06-09-2015 12:53 PM
We have our GRID nodes running on Windows (I know). So they need to be rebooted periodically. What is the best way to handle running jobs when we need to restart the servers?
06-09-2015 01:03 PM
06-09-2015 03:49 PM
There is no need to reboot the Windows machines. You can have them running for a long period.
Problems are often within the "apolications" like sas. The cause can be memory problems or synchronisation issues. The real solution is a developers question, in this case sas TS and the developers of the SAS system.
Needing to bypass issues in SAS you could plan to restart all SAS servers better word services. Eg the metadata server. In that case your batch processes will not be affected.
Needing a planned outage of the os you can plan that so cancelling running jobs is an expected event
06-10-2015 03:05 AM
What is a "running job"? A scheduled batch job, or something initiated interactively by SAS VA or Enterprise Guide?
06-10-2015 08:27 AM
Both, we have scheduled batch jobs and users running jobs interactively. So I'm wondering if there's a way, or a best practice, to stop processing new jobs say 30 minutes prior to bouncing the servers and a way to "gracefully" stop existing jobs immediately prior to restarting the servers. Thanks for your reply.
06-10-2015 10:02 AM
Batch jobs should always be written in a way that allows them to crash or be stopped unexpectedly, and be rerun without causing damage to data. Eg new observations added to a table should "know" which run added them, and a repeat of that run can filter them out before repeating the table update.
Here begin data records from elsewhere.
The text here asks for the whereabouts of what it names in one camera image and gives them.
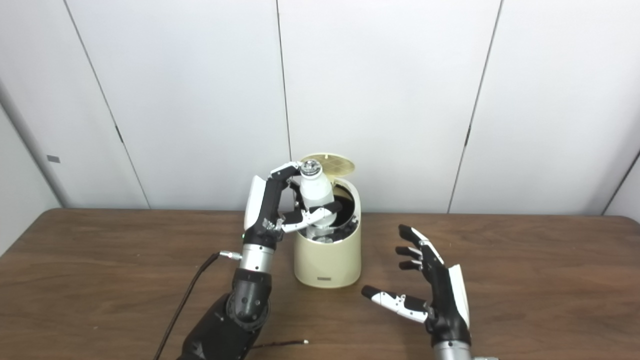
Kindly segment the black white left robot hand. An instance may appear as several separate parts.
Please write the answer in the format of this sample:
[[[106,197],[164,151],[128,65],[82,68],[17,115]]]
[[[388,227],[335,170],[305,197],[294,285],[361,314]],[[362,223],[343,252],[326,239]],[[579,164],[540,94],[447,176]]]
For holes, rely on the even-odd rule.
[[[322,166],[316,161],[290,161],[271,171],[267,180],[255,177],[251,184],[245,212],[244,245],[257,245],[275,250],[286,233],[297,232],[311,226],[331,226],[336,215],[343,209],[335,200],[333,190],[328,196],[312,199],[304,196],[303,190],[310,186],[298,184],[296,176],[316,179],[322,174]],[[292,189],[302,207],[285,214],[279,213],[282,192]]]

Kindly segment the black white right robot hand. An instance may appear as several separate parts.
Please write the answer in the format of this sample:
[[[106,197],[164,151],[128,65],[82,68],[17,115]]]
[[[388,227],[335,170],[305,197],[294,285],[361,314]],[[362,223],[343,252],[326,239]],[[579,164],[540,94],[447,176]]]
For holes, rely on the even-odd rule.
[[[432,346],[462,343],[470,347],[470,309],[466,285],[459,264],[447,266],[434,244],[416,228],[398,225],[398,234],[411,246],[397,246],[397,255],[409,256],[398,268],[419,271],[430,285],[430,300],[364,285],[361,294],[391,312],[421,323]]]

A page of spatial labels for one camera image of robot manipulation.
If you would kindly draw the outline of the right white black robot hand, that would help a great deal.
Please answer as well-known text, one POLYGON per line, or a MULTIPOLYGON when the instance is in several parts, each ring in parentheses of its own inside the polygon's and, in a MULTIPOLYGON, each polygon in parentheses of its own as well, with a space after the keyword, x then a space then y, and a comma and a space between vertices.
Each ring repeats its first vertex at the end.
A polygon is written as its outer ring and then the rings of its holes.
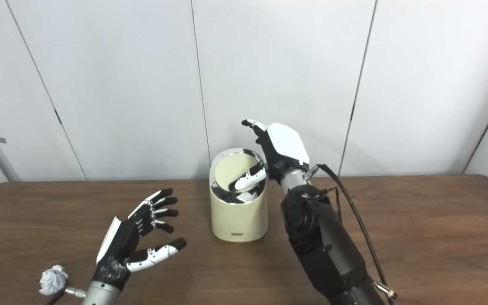
POLYGON ((310 157, 295 130, 284 124, 263 124, 253 119, 245 119, 241 123, 254 131, 265 160, 231 182, 230 191, 241 192, 265 178, 275 180, 284 194, 308 183, 304 175, 310 169, 310 157))

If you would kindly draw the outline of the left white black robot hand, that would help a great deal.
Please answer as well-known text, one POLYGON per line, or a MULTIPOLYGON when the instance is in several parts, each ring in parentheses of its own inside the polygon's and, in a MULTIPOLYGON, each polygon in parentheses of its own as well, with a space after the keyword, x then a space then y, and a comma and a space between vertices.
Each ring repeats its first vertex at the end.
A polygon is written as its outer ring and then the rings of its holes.
POLYGON ((151 268, 186 247, 187 241, 177 238, 166 244, 138 249, 140 239, 155 230, 174 232, 174 228, 162 220, 179 215, 177 210, 167 208, 178 201, 173 193, 173 189, 159 190, 143 199, 126 219, 114 217, 97 253, 93 282, 122 292, 132 273, 151 268))

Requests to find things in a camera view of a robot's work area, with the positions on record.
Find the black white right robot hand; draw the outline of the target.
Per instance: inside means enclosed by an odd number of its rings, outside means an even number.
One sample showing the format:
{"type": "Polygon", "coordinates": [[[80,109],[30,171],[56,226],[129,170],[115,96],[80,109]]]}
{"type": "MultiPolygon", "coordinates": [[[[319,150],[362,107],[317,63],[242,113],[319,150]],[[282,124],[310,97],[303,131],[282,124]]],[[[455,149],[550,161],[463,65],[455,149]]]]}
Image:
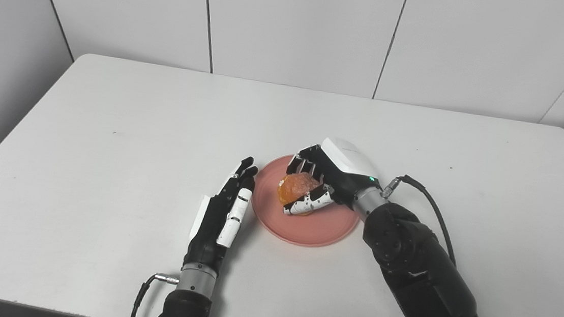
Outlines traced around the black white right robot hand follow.
{"type": "Polygon", "coordinates": [[[380,177],[367,156],[347,140],[329,138],[295,153],[287,166],[287,174],[307,173],[317,187],[283,206],[286,215],[301,215],[323,209],[331,204],[347,206],[361,221],[382,205],[367,205],[367,194],[379,194],[380,177]]]}

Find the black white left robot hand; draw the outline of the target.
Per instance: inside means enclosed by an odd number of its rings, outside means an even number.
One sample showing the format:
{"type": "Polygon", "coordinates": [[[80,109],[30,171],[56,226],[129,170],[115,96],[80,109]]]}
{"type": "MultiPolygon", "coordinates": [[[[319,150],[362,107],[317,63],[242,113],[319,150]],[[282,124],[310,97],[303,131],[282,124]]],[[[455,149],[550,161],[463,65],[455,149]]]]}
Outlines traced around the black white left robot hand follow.
{"type": "Polygon", "coordinates": [[[188,244],[183,264],[200,264],[220,274],[251,203],[258,168],[244,158],[227,177],[220,192],[207,198],[197,231],[188,244]]]}

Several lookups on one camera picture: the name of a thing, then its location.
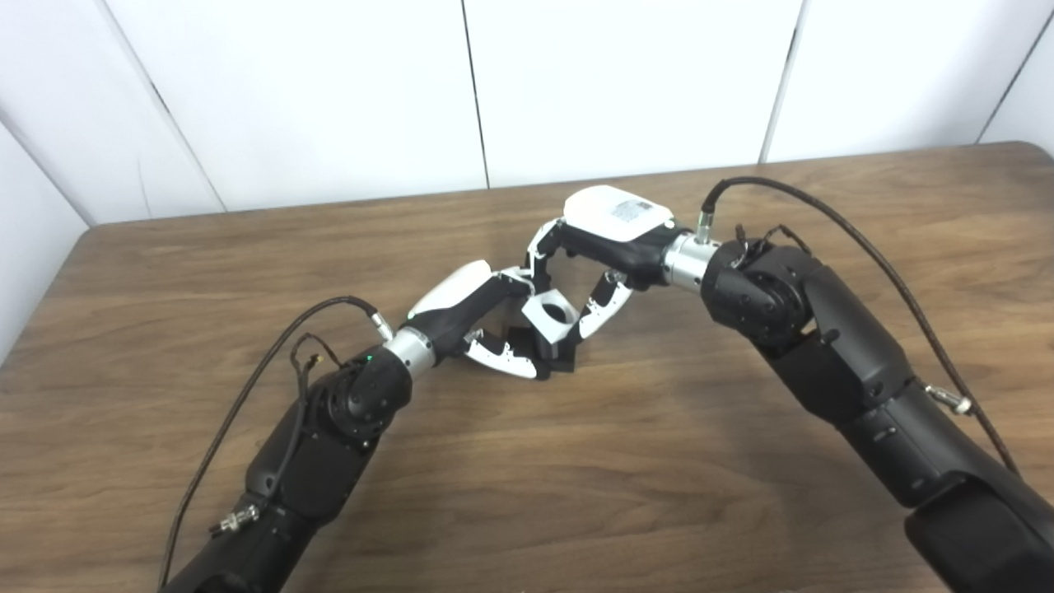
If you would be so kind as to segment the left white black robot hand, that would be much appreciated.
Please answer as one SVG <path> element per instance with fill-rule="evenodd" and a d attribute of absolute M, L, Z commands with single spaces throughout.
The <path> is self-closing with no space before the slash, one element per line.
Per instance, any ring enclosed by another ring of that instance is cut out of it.
<path fill-rule="evenodd" d="M 542 379 L 533 357 L 479 327 L 505 301 L 531 294 L 531 282 L 519 268 L 493 271 L 486 260 L 474 260 L 430 289 L 385 348 L 399 357 L 413 379 L 452 357 L 519 378 Z"/>

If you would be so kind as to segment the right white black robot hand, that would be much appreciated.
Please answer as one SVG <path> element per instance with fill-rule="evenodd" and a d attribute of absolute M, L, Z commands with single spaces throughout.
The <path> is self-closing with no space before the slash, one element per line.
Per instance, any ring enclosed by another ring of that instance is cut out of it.
<path fill-rule="evenodd" d="M 633 292 L 669 286 L 665 256 L 682 231 L 669 207 L 612 185 L 591 185 L 570 195 L 563 214 L 540 226 L 527 248 L 529 280 L 538 294 L 550 292 L 548 261 L 560 250 L 605 270 L 575 323 L 558 340 L 579 344 L 609 322 Z"/>

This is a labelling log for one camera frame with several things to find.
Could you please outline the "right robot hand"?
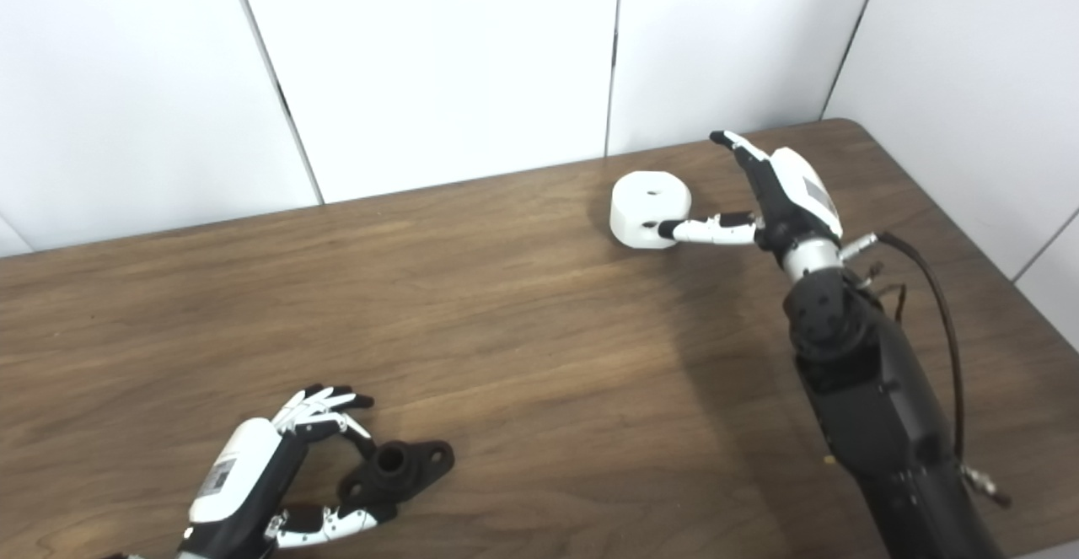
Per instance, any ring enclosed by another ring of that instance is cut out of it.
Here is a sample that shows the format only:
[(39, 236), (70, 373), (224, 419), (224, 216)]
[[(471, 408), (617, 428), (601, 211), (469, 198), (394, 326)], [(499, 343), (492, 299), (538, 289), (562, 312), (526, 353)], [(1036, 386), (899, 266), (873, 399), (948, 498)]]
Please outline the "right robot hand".
[(756, 245), (781, 260), (805, 240), (839, 245), (839, 213), (812, 165), (790, 148), (771, 154), (729, 129), (710, 133), (743, 171), (759, 212), (718, 213), (709, 218), (663, 220), (659, 238), (704, 245)]

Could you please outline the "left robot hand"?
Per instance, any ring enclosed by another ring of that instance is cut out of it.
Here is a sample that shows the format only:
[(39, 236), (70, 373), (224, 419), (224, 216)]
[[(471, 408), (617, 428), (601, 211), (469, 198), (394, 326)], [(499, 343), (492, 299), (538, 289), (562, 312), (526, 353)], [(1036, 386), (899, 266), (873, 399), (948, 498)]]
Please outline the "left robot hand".
[(282, 505), (312, 444), (340, 435), (363, 458), (373, 456), (373, 436), (347, 412), (373, 404), (373, 397), (347, 385), (313, 384), (297, 391), (273, 417), (243, 421), (201, 483), (176, 556), (270, 558), (279, 549), (320, 546), (395, 519), (393, 505)]

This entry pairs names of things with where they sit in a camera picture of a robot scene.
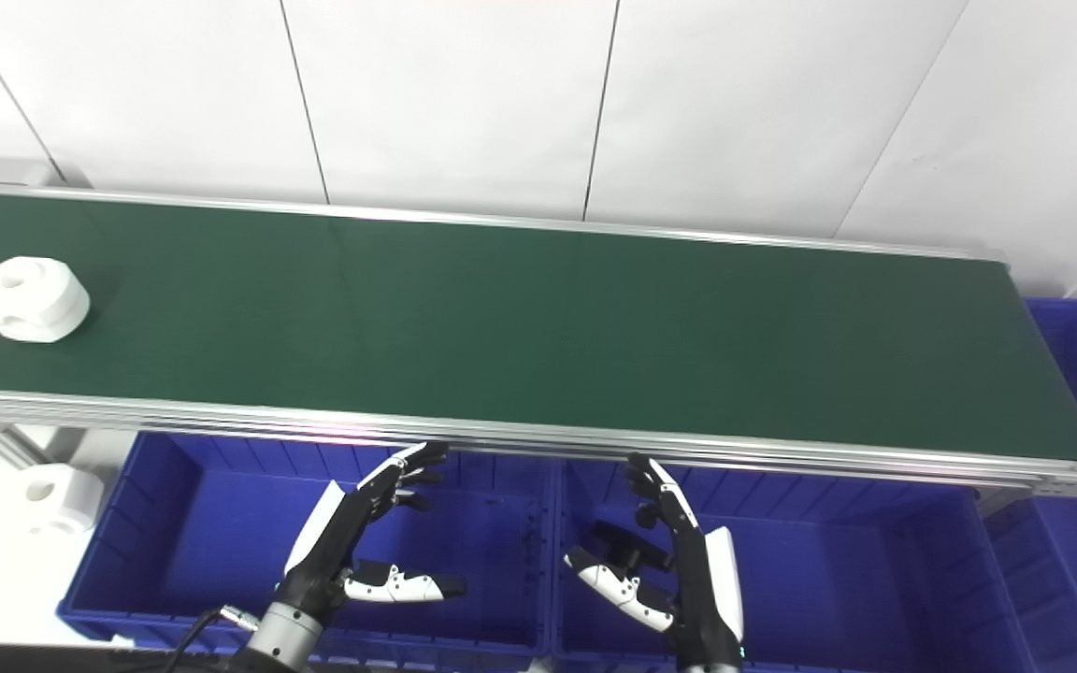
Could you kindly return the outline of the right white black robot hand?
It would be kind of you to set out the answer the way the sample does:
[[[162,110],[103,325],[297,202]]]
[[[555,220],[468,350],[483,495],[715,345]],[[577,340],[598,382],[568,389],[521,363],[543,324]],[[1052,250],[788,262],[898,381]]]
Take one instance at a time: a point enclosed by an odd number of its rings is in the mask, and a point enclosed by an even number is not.
[[[641,497],[634,523],[666,525],[670,550],[595,523],[607,552],[569,547],[565,566],[624,616],[661,634],[677,672],[742,672],[745,622],[729,529],[707,532],[679,481],[651,455],[627,455],[625,478]]]

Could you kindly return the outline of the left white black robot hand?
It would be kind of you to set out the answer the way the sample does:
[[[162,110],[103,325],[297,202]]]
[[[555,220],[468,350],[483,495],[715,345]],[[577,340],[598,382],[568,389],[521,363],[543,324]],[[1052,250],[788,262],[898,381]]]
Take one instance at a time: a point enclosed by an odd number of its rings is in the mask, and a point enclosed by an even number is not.
[[[466,595],[467,583],[461,576],[428,575],[354,558],[368,525],[394,507],[430,508],[426,497],[411,487],[440,482],[443,474],[435,467],[445,463],[448,452],[448,443],[422,441],[386,457],[353,490],[328,483],[294,543],[275,604],[325,625],[348,601],[419,604]]]
With interactive sessions you can't really know what timespan is right. Some jobs take seconds, some literally days.
In that context I'd like to see a tool that allows a SAS administrator to send messages to metadata-driven clients like EG.
Right now, one has to develop methods to do that outside of SAS or with the use of external commands (like running a ps on UNIX that finds the workspace servers, deducts the userid's, finds the email adresses of those and sends email that the server will be going down).
06-10-2015 01:02 PM
Kurt eguide with grid and parallel code submission is not an interactive only approach anymore. It is more doing batch work. That is the flow processing in eguide and studio offering. Batch processing by selfservice.
There is an advanced topic for dower to think about. That is checkpoint restart in SAS. by that you should be able to cancel long running jobs. The topic is an advanced one with a lot of pre reqs. The only event I have seen checkpoint restart being used is with mainframe job scheduling having jobs for several days to run.